Но слово Terasse расслышали и все прочие. У Лили и Марлены оно легко ассоциировалось с их фантастически открытыми купальниками. Артур Пепа подумал, что неплохо бы завалиться в шезлонг и дососать половину припрятанной под ванной ореховки прямо из бутылки. Коля еле удержалась, чтобы не сказать вслух: «Четвертый обруч — это объятья теплого ветра, кружение энергий». А Ярчик Волшебник, профессионал, сделав себе седьмой большой бутерброд с холодной телятиной, сыром, кружочками помидоров, листьями салата, майонезом, сардинами и кетчупом, спросил вдруг профессора Доктора:

— А вы… это самое… говорили, что смотрите продукцию Голливуда?.. У меня тут есть кассета с моим… ну, новым клипом. Про этого вашего… «Старый Антоныч» называется… Посмотрим?

— Я всего лишь сказал, что каждая картина должна быть отражением глубокого чувства, — с доброжелательной улыбкой ответил ему профессор, — а «глубокое» означает «удивительное», тогда как «удивительное» означает «неведомое» и «незнаемое». Для того чтобы произведение искусства стало бессмертным, необходимо, чтобы оно вышло за границы человеческого.

— Ага, — кивнул режиссер, — это правильно.
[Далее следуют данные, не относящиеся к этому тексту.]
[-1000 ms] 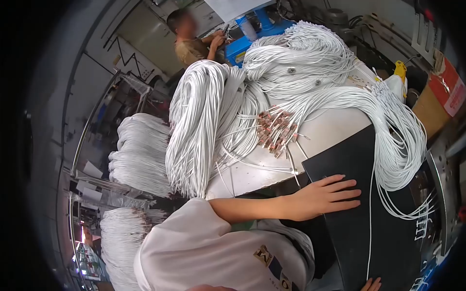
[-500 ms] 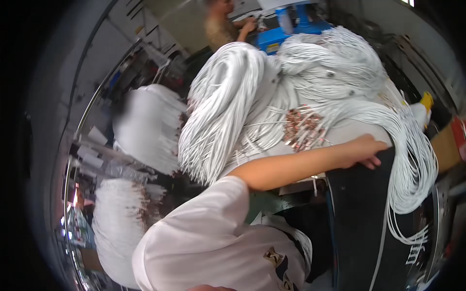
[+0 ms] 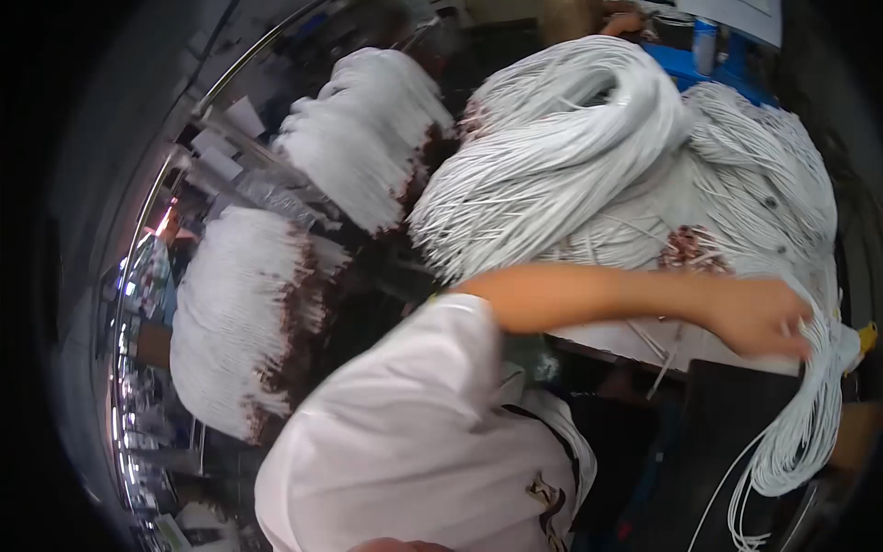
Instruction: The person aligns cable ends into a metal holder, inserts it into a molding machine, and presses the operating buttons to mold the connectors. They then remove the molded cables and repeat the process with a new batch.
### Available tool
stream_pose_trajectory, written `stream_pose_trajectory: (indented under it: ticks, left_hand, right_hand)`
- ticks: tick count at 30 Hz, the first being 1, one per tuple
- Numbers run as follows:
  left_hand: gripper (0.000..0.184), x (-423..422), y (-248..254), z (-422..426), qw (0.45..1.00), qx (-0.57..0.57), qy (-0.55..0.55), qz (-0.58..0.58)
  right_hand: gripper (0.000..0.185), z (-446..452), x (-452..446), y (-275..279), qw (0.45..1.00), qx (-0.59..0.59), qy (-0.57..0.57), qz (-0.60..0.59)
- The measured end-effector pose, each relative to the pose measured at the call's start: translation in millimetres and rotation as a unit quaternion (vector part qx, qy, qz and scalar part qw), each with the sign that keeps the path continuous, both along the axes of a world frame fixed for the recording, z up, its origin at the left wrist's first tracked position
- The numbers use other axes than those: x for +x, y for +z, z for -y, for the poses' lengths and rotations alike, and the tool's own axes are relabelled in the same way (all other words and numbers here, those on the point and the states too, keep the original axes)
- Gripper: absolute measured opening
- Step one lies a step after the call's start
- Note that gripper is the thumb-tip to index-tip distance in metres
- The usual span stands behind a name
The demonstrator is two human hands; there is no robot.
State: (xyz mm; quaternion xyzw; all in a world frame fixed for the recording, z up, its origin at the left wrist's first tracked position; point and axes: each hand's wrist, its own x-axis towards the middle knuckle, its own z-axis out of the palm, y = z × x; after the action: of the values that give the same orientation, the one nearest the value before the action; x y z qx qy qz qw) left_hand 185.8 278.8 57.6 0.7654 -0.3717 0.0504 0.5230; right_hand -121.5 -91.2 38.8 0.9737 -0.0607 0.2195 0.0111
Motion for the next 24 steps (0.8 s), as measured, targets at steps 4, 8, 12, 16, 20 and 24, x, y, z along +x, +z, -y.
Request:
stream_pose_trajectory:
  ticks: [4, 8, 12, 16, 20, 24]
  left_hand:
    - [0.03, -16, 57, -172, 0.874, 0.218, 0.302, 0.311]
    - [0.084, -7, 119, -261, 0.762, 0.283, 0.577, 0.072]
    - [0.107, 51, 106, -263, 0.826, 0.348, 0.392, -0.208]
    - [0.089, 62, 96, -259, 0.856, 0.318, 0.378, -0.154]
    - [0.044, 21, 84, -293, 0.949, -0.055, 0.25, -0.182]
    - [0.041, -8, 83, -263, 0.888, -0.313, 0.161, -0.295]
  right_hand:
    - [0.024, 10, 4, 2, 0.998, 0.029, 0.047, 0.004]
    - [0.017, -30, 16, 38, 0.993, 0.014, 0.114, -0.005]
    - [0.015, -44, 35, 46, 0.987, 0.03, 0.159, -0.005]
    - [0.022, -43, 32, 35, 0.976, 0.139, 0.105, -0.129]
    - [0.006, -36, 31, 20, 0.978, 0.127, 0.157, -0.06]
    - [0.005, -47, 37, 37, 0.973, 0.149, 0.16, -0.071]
А вы, пан Артур? Мне ваше мнение тоже… ну это самое…

— Обращайся ко мне на ты, старик, — позволил ему Пепа.

А потом все снова умолкли, даже профессор Доктор — видимо, чтобы не раздражать суровых типов из персонала, не отвлекать их от размеренно-отстраненного убирания со стола всего, что полчаса назад еще могло называться завтраком.
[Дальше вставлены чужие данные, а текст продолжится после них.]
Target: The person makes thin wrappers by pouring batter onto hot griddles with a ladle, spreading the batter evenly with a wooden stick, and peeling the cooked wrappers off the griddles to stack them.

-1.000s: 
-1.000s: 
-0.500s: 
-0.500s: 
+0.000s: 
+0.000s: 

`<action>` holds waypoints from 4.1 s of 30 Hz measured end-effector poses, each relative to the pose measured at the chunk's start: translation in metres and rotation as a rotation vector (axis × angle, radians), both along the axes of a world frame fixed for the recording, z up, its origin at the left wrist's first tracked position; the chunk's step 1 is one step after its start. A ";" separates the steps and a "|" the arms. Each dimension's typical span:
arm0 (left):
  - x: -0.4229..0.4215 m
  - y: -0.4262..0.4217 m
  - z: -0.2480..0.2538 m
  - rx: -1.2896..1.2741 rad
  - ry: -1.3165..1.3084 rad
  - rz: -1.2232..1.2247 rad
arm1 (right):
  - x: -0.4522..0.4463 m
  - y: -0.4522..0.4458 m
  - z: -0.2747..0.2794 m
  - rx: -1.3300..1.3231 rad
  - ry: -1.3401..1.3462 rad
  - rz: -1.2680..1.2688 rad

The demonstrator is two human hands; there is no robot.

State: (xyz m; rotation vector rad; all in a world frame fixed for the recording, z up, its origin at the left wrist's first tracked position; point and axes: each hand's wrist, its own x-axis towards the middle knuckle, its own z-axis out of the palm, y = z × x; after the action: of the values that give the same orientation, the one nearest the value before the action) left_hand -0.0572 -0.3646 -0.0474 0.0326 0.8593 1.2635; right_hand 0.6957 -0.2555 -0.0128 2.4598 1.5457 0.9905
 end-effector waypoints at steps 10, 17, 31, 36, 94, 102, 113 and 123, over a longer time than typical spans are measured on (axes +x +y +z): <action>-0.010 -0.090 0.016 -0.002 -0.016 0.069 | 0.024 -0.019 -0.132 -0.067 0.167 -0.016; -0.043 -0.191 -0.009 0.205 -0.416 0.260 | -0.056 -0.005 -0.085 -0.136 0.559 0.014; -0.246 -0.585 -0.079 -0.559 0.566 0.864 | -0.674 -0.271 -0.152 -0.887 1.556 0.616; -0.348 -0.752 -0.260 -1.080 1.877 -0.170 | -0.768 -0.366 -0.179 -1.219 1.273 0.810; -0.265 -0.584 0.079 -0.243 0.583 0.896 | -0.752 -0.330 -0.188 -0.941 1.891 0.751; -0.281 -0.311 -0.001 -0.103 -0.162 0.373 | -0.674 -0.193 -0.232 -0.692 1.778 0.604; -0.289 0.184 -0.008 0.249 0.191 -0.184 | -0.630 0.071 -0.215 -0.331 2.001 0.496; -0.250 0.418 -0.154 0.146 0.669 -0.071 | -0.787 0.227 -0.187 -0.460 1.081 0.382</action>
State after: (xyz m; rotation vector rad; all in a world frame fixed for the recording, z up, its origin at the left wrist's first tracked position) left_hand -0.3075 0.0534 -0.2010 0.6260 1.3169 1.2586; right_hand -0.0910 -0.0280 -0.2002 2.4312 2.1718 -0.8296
На экране огромного плоского «Телефункена» мелькали черно-белые, главным образом под коричневую сепию, кадры, которые должны были бы ассоциироваться сразу с несколькими популярными стилистиками, прежде всего с ретро и андеграундом. Сам по себе этот технический выверт никакой новацией не был, ведь им уже успели донельзя попользоваться целые легионы киноделов — начиная с Бергмана и Тарковского и вплоть до недавнего «Мулен Ружа». Новым было то, что все это творилось во Львове: каждая секунда являла какой-то новый кадр с очередным закоулком, старым двором, мусорником, подвальным лабиринтом; однажды резко наклонилась, почти упав на зрителей, ратуша с трубачом, в другой раз — разлетелась в щепки взорванная Пороховая башня, потом какой-то дельтапланерист сломя голову падал на промышленные руины Подзамче, а его искусственные крылья отрывались и осыпались по частям, ударяясь о фабричные трубы и скелеты кранов. Это следовало понимать как знаки: дух катастрофы царил в этом мире, привкус апокалипсиса и конец концов.